WORK ORDER | In the material below, find every line containing the string "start" and return it.

++++++++++

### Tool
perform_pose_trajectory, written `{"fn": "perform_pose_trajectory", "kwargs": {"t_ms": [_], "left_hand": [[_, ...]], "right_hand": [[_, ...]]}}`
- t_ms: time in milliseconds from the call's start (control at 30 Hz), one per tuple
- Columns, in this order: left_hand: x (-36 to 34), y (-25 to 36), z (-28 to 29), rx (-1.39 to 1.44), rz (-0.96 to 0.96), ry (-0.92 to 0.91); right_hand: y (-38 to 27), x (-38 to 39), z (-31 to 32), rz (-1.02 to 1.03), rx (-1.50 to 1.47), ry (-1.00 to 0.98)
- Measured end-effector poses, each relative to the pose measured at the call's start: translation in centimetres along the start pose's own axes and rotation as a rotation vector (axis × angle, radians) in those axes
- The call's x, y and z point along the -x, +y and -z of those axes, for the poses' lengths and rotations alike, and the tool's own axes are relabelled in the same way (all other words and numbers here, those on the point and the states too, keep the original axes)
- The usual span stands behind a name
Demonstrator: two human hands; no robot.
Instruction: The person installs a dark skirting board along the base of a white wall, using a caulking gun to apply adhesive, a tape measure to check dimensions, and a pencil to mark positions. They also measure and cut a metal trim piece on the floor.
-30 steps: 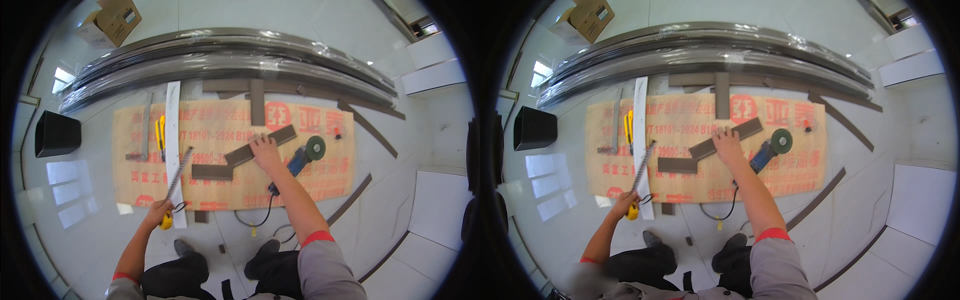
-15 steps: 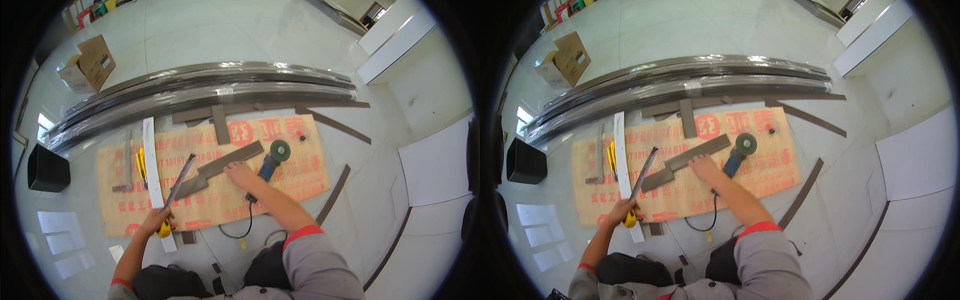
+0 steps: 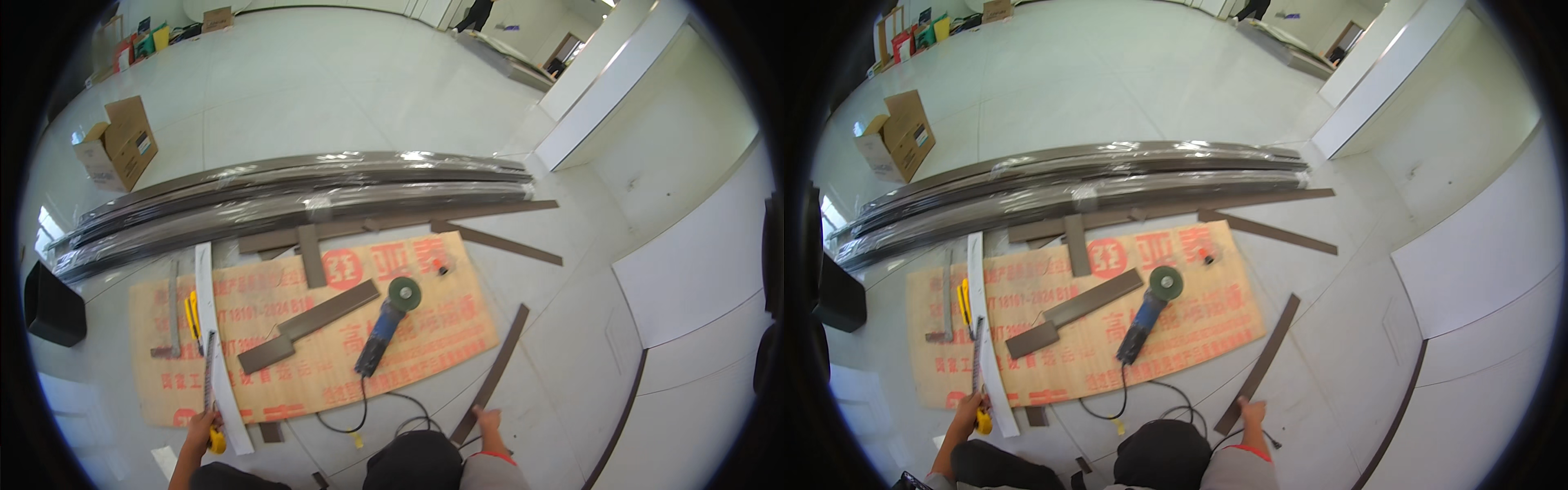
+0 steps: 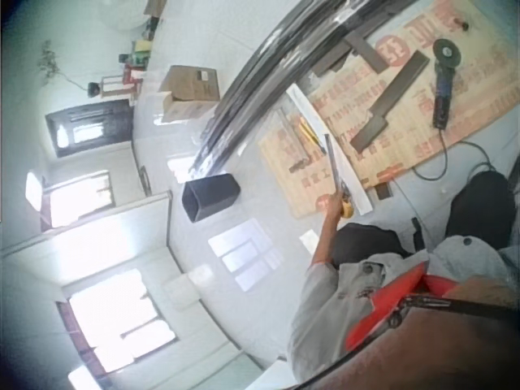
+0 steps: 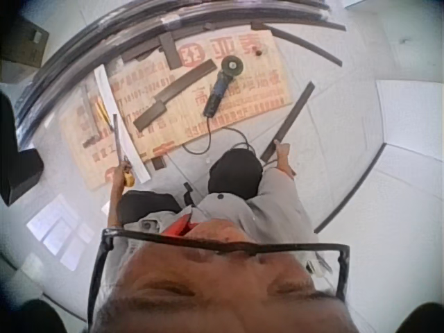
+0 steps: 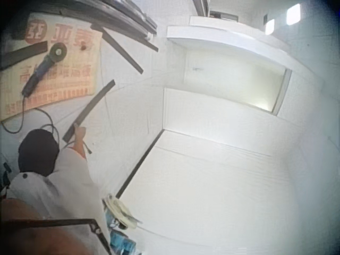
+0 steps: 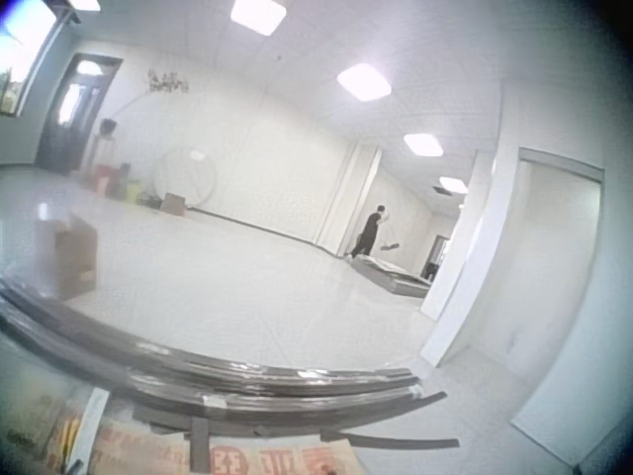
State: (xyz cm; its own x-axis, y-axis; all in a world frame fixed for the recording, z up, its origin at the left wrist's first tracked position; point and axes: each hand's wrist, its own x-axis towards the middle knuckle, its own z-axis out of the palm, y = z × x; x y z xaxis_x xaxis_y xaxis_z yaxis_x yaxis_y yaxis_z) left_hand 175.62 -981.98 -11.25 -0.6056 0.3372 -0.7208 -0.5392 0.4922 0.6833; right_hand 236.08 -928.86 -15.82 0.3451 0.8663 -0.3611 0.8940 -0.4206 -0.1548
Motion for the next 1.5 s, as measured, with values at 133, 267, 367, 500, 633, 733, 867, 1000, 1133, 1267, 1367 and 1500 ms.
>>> {"fn": "perform_pose_trajectory", "kwargs": {"t_ms": [133, 267, 367, 500, 633, 733, 867, 1000, 1133, 1267, 1367, 1500], "left_hand": [[0.2, -2.3, 1.3, -0.024, -0.089, 0.053], [-1.8, -7.0, 3.1, -0.013, -0.13, 0.087], [0.7, -8.2, 7.8, 0.013, -0.169, 0.192], [-0.5, -6.8, 2.1, 0.447, -0.178, -0.053], [-0.8, 1.1, -3.5, 0.54, 0.079, -0.134], [3.5, 0.7, 3.0, 0.984, -0.108, -0.319], [6.0, 1.6, 3.3, 1.119, -0.163, -0.339], [4.8, 1.5, 2.4, 1.211, -0.188, -0.42], [4.7, 0.9, 2.6, 1.369, -0.248, -0.469], [3.8, -0.9, 2.4, 1.465, -0.323, -0.456], [5.1, -0.7, 4.0, 1.424, -0.361, -0.381], [7.5, -1.2, 6.1, 1.363, -0.427, -0.282]], "right_hand": [[-0.3, 3.3, -0.2, 0.01, 0.013, 0.07], [0.7, 0.3, 0.0, 0.086, -0.029, -0.139], [-6.1, 5.1, -4.7, -0.046, -0.145, 0.133], [-3.5, 1.5, -5.1, 0.188, 0.131, 0.282], [0.9, -1.1, 0.4, 0.307, 0.132, -0.046], [6.0, -13.4, -4.0, 0.625, 0.54, 0.192], [1.9, -8.7, 0.7, 0.565, 0.575, 0.167], [-7.3, -3.6, 8.4, 0.447, -0.228, 0.325], [-21.2, 6.4, 12.6, 1.072, -0.403, 0.301], [-34.8, 20.9, 13.6, 1.378, -0.143, 0.067], [-40.5, 29.5, 8.7, 1.555, 0.076, -0.123], [-42.9, 39.6, -0.7, 1.733, 0.387, -0.258]]}}
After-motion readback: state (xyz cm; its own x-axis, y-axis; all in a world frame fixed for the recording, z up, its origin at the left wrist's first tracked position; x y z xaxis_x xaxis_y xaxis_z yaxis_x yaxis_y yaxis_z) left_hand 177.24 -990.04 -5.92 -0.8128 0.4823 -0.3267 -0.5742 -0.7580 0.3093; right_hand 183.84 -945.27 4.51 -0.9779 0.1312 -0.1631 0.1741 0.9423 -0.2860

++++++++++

OUTPUT FOR THIS EXERCISE |
- t_ms: time in milliseconds from the call's start (control at 30 Hz), one per tuple
- Measured end-effector poses, each relative to the pose measured at the call's start: translation in centimetres along the start pose's own axes and rotation as a rotation vector (axis × angle, radians) in those axes

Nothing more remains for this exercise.